> Provided records:
━━━━━━━━━━━━━━━━
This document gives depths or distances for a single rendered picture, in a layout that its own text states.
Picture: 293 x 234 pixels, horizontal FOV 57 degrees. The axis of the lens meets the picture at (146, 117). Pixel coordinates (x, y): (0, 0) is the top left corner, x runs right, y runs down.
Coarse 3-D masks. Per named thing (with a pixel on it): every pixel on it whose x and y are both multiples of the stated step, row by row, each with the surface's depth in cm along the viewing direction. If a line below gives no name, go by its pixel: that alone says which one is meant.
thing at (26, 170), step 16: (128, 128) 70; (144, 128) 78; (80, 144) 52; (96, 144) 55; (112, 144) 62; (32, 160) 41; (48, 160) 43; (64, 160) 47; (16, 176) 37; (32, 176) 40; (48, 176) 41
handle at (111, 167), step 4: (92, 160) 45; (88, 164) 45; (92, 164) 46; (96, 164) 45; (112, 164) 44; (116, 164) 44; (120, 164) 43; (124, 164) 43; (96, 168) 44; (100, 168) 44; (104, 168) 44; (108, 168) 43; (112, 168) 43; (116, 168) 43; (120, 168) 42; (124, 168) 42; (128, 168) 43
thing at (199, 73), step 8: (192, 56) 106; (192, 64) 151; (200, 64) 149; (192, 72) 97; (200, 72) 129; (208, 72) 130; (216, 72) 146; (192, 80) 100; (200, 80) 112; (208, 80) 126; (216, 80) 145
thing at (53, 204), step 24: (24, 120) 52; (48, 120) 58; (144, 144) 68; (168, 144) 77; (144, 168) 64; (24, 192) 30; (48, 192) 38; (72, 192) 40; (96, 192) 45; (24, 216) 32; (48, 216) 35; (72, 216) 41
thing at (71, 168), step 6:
━━━━━━━━━━━━━━━━
> Problem to solve: Transcribe the material exactly, stopping after the "thing at (199, 73), step" line.

> Output:
This document gives depths or distances for a single rendered picture, in a layout that its own text states.
Picture: 293 x 234 pixels, horizontal FOV 57 degrees. The axis of the lens meets the picture at (146, 117). Pixel coordinates (x, y): (0, 0) is the top left corner, x runs right, y runs down.
Coarse 3-D masks. Per named thing (with a pixel on it): every pixel on it whose x and y are both multiples of the stated step, row by row, each with the surface's depth in cm along the viewing direction. If a line below gives no name, go by its pixel: that alone says which one is meant.
thing at (26, 170), step 16: (128, 128) 70; (144, 128) 78; (80, 144) 52; (96, 144) 55; (112, 144) 62; (32, 160) 41; (48, 160) 43; (64, 160) 47; (16, 176) 37; (32, 176) 40; (48, 176) 41
handle at (111, 167), step 4: (92, 160) 45; (88, 164) 45; (92, 164) 46; (96, 164) 45; (112, 164) 44; (116, 164) 44; (120, 164) 43; (124, 164) 43; (96, 168) 44; (100, 168) 44; (104, 168) 44; (108, 168) 43; (112, 168) 43; (116, 168) 43; (120, 168) 42; (124, 168) 42; (128, 168) 43
thing at (199, 73), step 8: (192, 56) 106; (192, 64) 151; (200, 64) 149; (192, 72) 97; (200, 72) 129; (208, 72) 130; (216, 72) 146; (192, 80) 100; (200, 80) 112; (208, 80) 126; (216, 80) 145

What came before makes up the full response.